Indéniablement, le théâtre avait à faire quelque chose non pas dans mais de cette affaire-là. De même que la caméra de Bergman avait à faire quelque chose des Scènes de la vie conjugale, pour nous entretenir non pas, cette fois-ci, de ce qui hante la société dans laquelle nous vivons, mais de la difficulté d’être avec l’autre, le plus proche, en même temps qu’avec soi-même. Mais c’est au théâtre que Nicolas Liautard a voulu reprendre l’œuvre de Bergman. Là où la caméra dissèque par le cadrage, par la lumière, la scène met en présence. Liautard met à nu, au propre comme au figuré, les jeux de l’amour et du désamour, avec des comédiens qui s’engagent totalement[1], dont la fragilité devient la matière de la pièce. C’est une autre tragédie qui se noue que celle de Vinaver. La tragédie des sentiments intimes, des émotions charnelles. Chez les Bettencourt, tout se jouait en distance. Ici, tout conduit au corps à corps, jusque dans le désespoir. Ce qui sépare est encore ce qui lie, chez ces adultes qui sont toujours à la recherche d’eux-mêmes, poursuivant des rêves qu’ils ne veulent pas interroger, et qui semblent ne pas parvenir à faire véritablement une place à l’autre dans leur intimité.
De part et d’autre de la scène bi-frontale, les spectateurs se trouvent placés en position de témoins directs. Les comédiens sont à portée de main. À côté de ce théâtre-là, le cinéma de Bergman est cérébral. La disparition progressive des éléments du décor qui se poursuit méthodiquement jusqu’à la fin de la pièce, ne dément pas cette différence. Il élargit davantage la profondeur de champ : cet espace devient possiblement celui de chacun d’entre nous. Plus rien ne nous sépare de ces êtres, présentés au début comme le prototype du couple accompli, équilibré, raisonnable, heureux, et que l’on a vu se déchirer puis tenter de se retrouver.
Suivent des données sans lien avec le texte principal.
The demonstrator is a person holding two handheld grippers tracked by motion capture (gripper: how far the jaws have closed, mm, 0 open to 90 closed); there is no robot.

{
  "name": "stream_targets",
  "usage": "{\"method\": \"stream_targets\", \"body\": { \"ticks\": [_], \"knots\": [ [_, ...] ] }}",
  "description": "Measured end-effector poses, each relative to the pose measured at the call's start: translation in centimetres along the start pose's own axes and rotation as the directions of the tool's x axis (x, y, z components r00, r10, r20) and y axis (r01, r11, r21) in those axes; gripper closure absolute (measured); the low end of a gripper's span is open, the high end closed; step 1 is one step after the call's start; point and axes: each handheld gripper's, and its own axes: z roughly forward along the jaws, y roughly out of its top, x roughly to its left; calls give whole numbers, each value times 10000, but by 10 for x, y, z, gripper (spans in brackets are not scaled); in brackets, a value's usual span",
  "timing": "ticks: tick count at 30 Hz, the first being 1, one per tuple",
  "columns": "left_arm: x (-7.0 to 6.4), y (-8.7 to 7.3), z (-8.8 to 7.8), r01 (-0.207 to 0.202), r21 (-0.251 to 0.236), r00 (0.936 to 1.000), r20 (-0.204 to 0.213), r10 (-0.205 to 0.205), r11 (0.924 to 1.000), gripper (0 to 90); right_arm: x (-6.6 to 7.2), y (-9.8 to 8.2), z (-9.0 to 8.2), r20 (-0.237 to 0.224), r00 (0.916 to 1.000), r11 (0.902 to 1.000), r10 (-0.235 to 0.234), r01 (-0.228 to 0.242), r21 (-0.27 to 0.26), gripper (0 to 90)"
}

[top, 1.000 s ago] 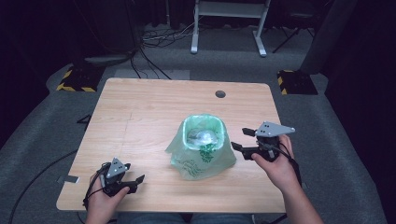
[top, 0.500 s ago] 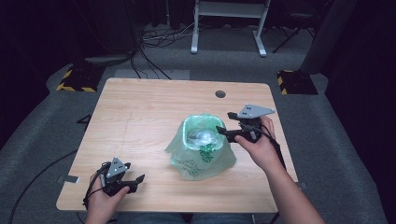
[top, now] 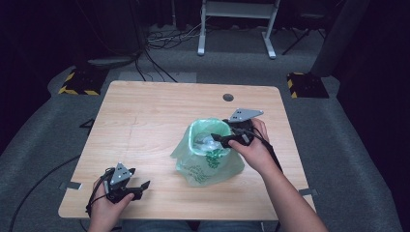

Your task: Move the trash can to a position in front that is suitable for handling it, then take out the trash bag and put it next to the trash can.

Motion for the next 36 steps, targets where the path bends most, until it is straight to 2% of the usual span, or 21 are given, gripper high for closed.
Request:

Dès lors, ce dont il est question, ce n’est plus simplement de l’autopsie d’un couple vu sous le microscope du pessimisme métaphysique bergmanien, citant Dante, mais plutôt de savoir ce qui nous permettrait de traverser cette mise à l’épreuve de nos liens les plus intimes, les plus profonds. Simple affaire privée ? Pas si sûr, puisque le théâtre, à la différence du cinéma, et plus encore de la télévision (Scènes de la vie conjugale fut d’abord une série télévisée) est une expérience éminemment commune, physique. Alors, on peut s’interroger sur ce qu’il advient d’une société dont les membres peinent à se trouver mutuellement dans le rapport amoureux. Voilà, aussi, « ce que vient faire le théâtre dans cette (autre) histoire ».
Jean-François Bouthors
Bettencourt Boulevard, de Michel Vinaver, mise en scène de Christian Schiaretti, théâtre de La Colline, Paris, jusqu’au 14 février
Scènes de la vie conjugale, d’Ingmar Bergman, mise en scène de Nicolas Liautard, théâtre de La Colline, jusqu’au 14 février
[1] Il faut saluer tout particulièrement la performance théâtrale accompli par Anne Cantineau et Fabrice Pierre qui tiennent les rôles principaux.